DIRECTIONS: Quote the listing below in its entirety.

GIVEN RECORDS:
· · ·

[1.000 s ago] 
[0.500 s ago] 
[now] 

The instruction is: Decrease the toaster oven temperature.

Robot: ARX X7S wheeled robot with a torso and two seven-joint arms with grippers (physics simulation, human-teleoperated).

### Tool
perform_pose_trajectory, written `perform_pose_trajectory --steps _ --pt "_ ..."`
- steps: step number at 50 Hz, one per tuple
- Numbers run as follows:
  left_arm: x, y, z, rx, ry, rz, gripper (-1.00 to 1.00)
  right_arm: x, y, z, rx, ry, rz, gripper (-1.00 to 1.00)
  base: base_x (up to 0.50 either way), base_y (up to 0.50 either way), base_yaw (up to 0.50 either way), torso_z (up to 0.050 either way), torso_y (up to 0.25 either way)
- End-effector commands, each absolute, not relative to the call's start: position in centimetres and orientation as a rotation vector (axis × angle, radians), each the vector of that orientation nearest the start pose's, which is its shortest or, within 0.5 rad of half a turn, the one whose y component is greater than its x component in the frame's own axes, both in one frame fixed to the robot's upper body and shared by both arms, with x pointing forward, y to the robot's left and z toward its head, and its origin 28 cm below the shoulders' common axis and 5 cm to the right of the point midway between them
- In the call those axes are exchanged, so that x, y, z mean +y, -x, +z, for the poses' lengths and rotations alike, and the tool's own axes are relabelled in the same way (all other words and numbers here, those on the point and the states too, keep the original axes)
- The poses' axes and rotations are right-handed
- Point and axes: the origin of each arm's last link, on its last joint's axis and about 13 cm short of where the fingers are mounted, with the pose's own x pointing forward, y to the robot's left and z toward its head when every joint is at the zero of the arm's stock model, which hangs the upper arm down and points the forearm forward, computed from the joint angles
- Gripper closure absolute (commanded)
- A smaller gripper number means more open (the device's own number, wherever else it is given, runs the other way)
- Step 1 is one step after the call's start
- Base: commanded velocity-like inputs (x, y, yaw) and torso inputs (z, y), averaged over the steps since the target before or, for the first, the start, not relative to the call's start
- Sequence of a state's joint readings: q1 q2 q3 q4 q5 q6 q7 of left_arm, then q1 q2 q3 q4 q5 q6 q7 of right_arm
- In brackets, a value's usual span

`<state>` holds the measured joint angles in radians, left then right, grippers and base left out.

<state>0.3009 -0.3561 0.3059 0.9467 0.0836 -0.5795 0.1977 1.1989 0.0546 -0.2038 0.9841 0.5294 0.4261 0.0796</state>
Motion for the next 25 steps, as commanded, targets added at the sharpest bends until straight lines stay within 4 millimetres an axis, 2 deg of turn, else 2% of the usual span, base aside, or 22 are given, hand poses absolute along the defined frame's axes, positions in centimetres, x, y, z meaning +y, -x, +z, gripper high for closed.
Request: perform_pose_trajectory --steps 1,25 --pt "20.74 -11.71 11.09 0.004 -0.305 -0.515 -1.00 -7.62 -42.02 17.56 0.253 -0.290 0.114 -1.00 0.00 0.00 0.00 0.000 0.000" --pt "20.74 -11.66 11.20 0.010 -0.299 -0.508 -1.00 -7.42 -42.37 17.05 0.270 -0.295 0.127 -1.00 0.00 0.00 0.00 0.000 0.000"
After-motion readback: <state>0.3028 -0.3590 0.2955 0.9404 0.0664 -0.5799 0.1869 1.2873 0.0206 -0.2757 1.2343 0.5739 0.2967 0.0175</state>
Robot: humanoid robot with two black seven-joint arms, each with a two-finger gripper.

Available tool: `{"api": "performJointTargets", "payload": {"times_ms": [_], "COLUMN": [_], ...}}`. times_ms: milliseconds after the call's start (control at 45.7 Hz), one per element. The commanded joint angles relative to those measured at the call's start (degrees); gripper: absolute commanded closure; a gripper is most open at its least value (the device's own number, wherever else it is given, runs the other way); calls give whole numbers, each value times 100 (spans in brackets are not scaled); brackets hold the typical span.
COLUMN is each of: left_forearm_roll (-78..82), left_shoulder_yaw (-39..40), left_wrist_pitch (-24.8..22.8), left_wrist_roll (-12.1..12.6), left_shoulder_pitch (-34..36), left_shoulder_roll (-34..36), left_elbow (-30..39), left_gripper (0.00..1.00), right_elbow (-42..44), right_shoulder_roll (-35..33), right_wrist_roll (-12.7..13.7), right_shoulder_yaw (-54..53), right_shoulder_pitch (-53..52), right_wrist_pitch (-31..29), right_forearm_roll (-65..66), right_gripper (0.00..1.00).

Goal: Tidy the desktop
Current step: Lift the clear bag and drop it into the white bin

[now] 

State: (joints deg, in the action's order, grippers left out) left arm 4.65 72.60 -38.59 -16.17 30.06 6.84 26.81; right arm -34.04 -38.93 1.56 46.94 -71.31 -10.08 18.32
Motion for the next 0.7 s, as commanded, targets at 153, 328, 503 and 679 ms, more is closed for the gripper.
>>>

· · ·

RESPONSE:
[1.000 s ago] 
[0.500 s ago] 
[now] 

The instruction is: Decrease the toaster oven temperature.

Robot: ARX X7S wheeled robot with a torso and two seven-joint arms with grippers (physics simulation, human-teleoperated).

### Tool
perform_pose_trajectory, written `perform_pose_trajectory --steps _ --pt "_ ..."`
- steps: step number at 50 Hz, one per tuple
- Numbers run as follows:
  left_arm: x, y, z, rx, ry, rz, gripper (-1.00 to 1.00)
  right_arm: x, y, z, rx, ry, rz, gripper (-1.00 to 1.00)
  base: base_x (up to 0.50 either way), base_y (up to 0.50 either way), base_yaw (up to 0.50 either way), torso_z (up to 0.050 either way), torso_y (up to 0.25 either way)
- End-effector commands, each absolute, not relative to the call's start: position in centimetres and orientation as a rotation vector (axis × angle, radians), each the vector of that orientation nearest the start pose's, which is its shortest or, within 0.5 rad of half a turn, the one whose y component is greater than its x component in the frame's own axes, both in one frame fixed to the robot's upper body and shared by both arms, with x pointing forward, y to the robot's left and z toward its head, and its origin 28 cm below the shoulders' common axis and 5 cm to the right of the point midway between them
- In the call those axes are exchanged, so that x, y, z mean +y, -x, +z, for the poses' lengths and rotations alike, and the tool's own axes are relabelled in the same way (all other words and numbers here, those on the point and the states too, keep the original axes)
- The poses' axes and rotations are right-handed
- Point and axes: the origin of each arm's last link, on its last joint's axis and about 13 cm short of where the fingers are mounted, with the pose's own x pointing forward, y to the robot's left and z toward its head when every joint is at the zero of the arm's stock model, which hangs the upper arm down and points the forearm forward, computed from the joint angles
- Gripper closure absolute (commanded)
- A smaller gripper number means more open (the device's own number, wherever else it is given, runs the other way)
- Step 1 is one step after the call's start
- Base: commanded velocity-like inputs (x, y, yaw) and torso inputs (z, y), averaged over the steps since the target before or, for the first, the start, not relative to the call's start
- Sequence of a state's joint readings: q1 q2 q3 q4 q5 q6 q7 of left_arm, then q1 q2 q3 q4 q5 q6 q7 of right_arm
- In brackets, a value's usual span

`<state>` holds the measured joint angles in radians, left then right, grippers and base left out.

<state>0.3009 -0.3561 0.3059 0.9467 0.0836 -0.5795 0.1977 1.1989 0.0546 -0.2038 0.9841 0.5294 0.4261 0.0796</state>
Motion for the next 25 steps, as commanded, targets added at the sharpest bends until straight lines stay within 4 millimetres an axis, 2 deg of turn, else 2% of the usual span, base aside, or 22 are given, hand poses absolute along the defined frame's axes, positions in centimetres, x, y, z meaning +y, -x, +z, gripper high for closed.
Request: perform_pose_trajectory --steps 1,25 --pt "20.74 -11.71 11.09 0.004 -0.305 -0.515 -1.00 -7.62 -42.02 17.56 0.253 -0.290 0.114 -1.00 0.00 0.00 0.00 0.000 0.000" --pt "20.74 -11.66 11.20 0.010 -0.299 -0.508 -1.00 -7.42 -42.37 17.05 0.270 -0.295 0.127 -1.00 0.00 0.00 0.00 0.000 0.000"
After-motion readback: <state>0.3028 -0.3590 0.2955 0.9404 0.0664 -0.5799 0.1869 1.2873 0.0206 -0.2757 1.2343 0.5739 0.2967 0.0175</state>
Robot: humanoid robot with two black seven-joint arms, each with a two-finger gripper.

Available tool: `{"api": "performJointTargets", "payload": {"times_ms": [_], "COLUMN": [_], ...}}`. times_ms: milliseconds after the call's start (control at 45.7 Hz), one per element. The commanded joint angles relative to those measured at the call's start (degrees); gripper: absolute commanded closure; a gripper is most open at its least value (the device's own number, wherever else it is given, runs the other way); calls give whole numbers, each value times 100 (spans in brackets are not scaled); brackets hold the typical span.
COLUMN is each of: left_forearm_roll (-78..82), left_shoulder_yaw (-39..40), left_wrist_pitch (-24.8..22.8), left_wrist_roll (-12.1..12.6), left_shoulder_pitch (-34..36), left_shoulder_roll (-34..36), left_elbow (-30..39), left_gripper (0.00..1.00), right_elbow (-42..44), right_shoulder_roll (-35..33), right_wrist_roll (-12.7..13.7), right_shoulder_yaw (-54..53), right_shoulder_pitch (-53..52), right_wrist_pitch (-31..29), right_forearm_roll (-65..66), right_gripper (0.00..1.00).

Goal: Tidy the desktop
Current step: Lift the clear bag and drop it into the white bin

[now] 

State: (joints deg, in the action's order, grippers left out) left arm 4.65 72.60 -38.59 -16.17 30.06 6.84 26.81; right arm -34.04 -38.93 1.56 46.94 -71.31 -10.08 18.32
Motion for the next 0.7 s, as commanded, targets at 153, 328, 503 and 679 ms, more is closed for the gripper.
>>>

The exercise concludes with that.